Mijatovic warnt riquelme: real-präsidentschaft jetzt verfrüht!
Madrid – Pedja Mijatovic, einst gefeierter Torschütze im Champions-League-Finale und später Sportdirektor des Real Madrid, hat dem aufstrebenden Unternehmer Enrique Riquelme eindringlich geraten, seine Ambitionen, sich gegen Florentino Pérez um den Präsidentenposten zu bewerben, vorerst ruhen zu lassen. Seine Worte, geäußert im spanischen Radioprogramm 'El Larguero', lassen wenig Raum für Interpretationen: Der Zeitpunkt sei schlichtweg unpassend.
Die strategie des wartens: ein kluger rat
Mijatovic, der Riquelme und dessen Vater, der einst im Vorstand von Ramón Calderón saß, gut kennt, sieht die Situation pragmatisch. „Enrique ist ein junger, erfolgreicher Geschäftsmann, der sich insgeheim den Traum vom Präsidentenamt wünscht. Aber jetzt? Jetzt ist es zu früh. Eine Wahlkampagne in so kurzer Zeit zu führen, ist kaum möglich. Er hat noch alle Zeit der Welt, und ein Duell mit Florentino Pérez ist keine leichte Aufgabe.“ Der ehemalige Stürmerstar betont, dass er Riquelme, sollte dieser ihn kontaktieren, zur Vorsicht mahnen würde. „Es wäre ein unnötiger Eingriff in eine komplizierte Situation.“
Die Entscheidung von Florentino Pérez, Neuwahlen auszulösen, sieht Mijatovic im Kontext der jüngsten sportlichen Misserfolge. „Zwei Jahre ohne Titel sind im Bernabéu wie zehn Jahre in jedem anderen Verein. Wenn Gerüchte über mögliche Nachfolger aufkommen, ist das eine Möglichkeit, die Spekulationen zu beenden – und gleichzeitig die Macht zu demonstrieren.“ Er beschreibt einen sichtlich verärgerten Pérez, den er so noch nicht erlebt habe, aber betont, dass dies eben seine Art sei, mit Druck umzugehen.

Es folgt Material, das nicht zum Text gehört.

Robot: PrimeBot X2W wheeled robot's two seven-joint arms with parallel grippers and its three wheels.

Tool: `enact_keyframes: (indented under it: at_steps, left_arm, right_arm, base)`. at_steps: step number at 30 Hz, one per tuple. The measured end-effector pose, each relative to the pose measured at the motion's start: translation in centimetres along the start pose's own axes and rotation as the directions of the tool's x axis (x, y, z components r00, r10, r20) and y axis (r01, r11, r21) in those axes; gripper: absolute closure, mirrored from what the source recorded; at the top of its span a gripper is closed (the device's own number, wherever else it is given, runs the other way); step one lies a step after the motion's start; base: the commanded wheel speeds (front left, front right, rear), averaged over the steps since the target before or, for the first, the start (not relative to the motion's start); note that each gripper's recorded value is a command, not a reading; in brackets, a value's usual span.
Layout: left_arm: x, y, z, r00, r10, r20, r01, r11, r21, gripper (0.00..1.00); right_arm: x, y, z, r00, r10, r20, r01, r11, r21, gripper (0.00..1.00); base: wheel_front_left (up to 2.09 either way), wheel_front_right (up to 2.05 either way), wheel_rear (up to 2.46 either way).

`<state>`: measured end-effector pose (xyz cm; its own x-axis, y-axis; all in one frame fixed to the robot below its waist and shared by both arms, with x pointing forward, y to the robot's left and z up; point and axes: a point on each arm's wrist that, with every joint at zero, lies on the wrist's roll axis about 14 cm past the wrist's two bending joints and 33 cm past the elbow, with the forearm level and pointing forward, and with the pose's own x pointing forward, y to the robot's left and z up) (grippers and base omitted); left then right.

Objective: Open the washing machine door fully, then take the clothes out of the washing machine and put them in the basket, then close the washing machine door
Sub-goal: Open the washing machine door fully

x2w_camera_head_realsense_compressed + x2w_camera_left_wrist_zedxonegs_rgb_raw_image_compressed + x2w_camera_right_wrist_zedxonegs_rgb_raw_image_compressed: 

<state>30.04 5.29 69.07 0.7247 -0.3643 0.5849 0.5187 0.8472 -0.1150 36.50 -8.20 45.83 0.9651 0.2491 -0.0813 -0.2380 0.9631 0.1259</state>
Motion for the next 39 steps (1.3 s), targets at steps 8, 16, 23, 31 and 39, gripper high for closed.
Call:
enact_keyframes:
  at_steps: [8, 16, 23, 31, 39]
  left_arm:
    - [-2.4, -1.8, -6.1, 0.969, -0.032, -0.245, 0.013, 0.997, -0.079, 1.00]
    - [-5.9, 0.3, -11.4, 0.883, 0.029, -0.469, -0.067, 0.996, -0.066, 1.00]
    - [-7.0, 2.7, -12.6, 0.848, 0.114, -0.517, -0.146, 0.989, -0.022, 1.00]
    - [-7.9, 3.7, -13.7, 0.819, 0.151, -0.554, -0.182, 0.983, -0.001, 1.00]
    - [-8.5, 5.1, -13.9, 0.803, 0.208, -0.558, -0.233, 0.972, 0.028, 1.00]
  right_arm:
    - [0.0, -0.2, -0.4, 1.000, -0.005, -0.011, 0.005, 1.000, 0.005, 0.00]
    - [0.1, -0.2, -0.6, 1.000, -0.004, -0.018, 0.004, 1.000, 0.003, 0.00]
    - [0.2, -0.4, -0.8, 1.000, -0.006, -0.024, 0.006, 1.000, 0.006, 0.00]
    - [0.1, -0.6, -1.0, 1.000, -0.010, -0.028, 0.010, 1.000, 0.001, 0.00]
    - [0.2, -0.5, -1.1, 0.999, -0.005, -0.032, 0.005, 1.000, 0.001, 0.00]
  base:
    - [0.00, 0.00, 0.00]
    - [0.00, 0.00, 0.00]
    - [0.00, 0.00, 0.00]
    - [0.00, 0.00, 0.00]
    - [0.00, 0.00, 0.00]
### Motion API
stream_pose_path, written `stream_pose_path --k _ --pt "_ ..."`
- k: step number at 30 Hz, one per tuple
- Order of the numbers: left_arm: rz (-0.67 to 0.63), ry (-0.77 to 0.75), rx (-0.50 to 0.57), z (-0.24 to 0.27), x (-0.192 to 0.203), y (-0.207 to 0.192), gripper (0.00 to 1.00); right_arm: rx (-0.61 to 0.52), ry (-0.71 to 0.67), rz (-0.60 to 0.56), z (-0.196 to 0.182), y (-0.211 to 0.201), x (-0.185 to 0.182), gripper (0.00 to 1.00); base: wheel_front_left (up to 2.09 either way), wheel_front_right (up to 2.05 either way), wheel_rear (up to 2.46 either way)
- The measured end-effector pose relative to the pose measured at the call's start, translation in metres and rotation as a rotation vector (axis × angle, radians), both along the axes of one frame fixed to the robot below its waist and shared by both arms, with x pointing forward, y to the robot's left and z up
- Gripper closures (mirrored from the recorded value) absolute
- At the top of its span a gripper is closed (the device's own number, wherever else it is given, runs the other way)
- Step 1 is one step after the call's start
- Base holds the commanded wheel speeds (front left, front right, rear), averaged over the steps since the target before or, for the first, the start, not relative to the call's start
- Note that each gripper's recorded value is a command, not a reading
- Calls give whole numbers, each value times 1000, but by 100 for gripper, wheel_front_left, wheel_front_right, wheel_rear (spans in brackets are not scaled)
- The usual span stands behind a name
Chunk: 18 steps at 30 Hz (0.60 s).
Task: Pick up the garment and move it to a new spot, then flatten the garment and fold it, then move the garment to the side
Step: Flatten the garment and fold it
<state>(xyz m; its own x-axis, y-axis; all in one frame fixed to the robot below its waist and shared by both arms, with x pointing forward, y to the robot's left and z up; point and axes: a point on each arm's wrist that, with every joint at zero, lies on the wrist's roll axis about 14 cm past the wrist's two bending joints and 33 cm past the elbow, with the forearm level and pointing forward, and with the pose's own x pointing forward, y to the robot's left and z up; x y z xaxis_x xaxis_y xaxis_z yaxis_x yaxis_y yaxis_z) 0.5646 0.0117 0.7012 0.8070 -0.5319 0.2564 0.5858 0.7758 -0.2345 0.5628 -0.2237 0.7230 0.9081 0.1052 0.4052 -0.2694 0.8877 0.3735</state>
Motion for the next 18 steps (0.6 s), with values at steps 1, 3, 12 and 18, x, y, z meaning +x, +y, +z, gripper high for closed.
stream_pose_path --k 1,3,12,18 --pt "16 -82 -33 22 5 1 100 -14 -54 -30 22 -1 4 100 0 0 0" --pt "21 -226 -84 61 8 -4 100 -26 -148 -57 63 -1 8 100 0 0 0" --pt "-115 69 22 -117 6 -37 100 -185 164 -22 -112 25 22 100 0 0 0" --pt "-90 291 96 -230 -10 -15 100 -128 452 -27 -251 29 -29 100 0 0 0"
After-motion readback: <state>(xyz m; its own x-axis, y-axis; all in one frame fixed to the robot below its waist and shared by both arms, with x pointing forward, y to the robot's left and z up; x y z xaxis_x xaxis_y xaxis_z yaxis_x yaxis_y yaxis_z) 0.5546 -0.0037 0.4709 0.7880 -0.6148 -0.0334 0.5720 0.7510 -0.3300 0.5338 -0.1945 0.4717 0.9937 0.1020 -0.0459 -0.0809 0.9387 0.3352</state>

Umbruch im bernabéu: spieler verkaufen, um zu gewinnen
Doch Mijatovic geht weit über die politische Ebene hinaus. Er sieht dringenden Handlungsbedarf im sportlichen Bereich. „Ich bin ein großer Mourinho-Fan“, erklärt er, „aber das Problem liegt nicht am Trainer, sondern an den Spielern.“ Nach zwei Jahren ohne Titel müsse man „schwierige Entscheidungen treffen, Spieler gehen lassen und neue Talente fördern.“ Er spricht offen über die Notwendigkeit, selbst etablierte Spieler abzugeben, selbst wenn sie als „Idole“ gelten.
Und dann kommt der überraschende Vorschlag: „Vielleicht müssen wir uns sogar ernsthaft überlegen, einen der beiden Stars, Mbappé oder Vinícius, zu verkaufen. Das ist keine leichte Entscheidung, aber manchmal muss man eben radikal sein. Der Fußball ist kompliziert, und man muss bereit sein, Fehler einzugestehen und zu handeln, sonst verbessert sich nichts.“
Die kommenden Monate werden entscheidend sein für die Zukunft des Real Madrid. Mijatovic’ Einschätzung ist klar: Es braucht Mut, Entschlossenheit und die Bereitschaft, Konventionen zu brechen, um die Erfolgsgeschichte des Clubs fortzuschreiben. Denn eines ist gewiss: In Madrid zählt nur der Titel.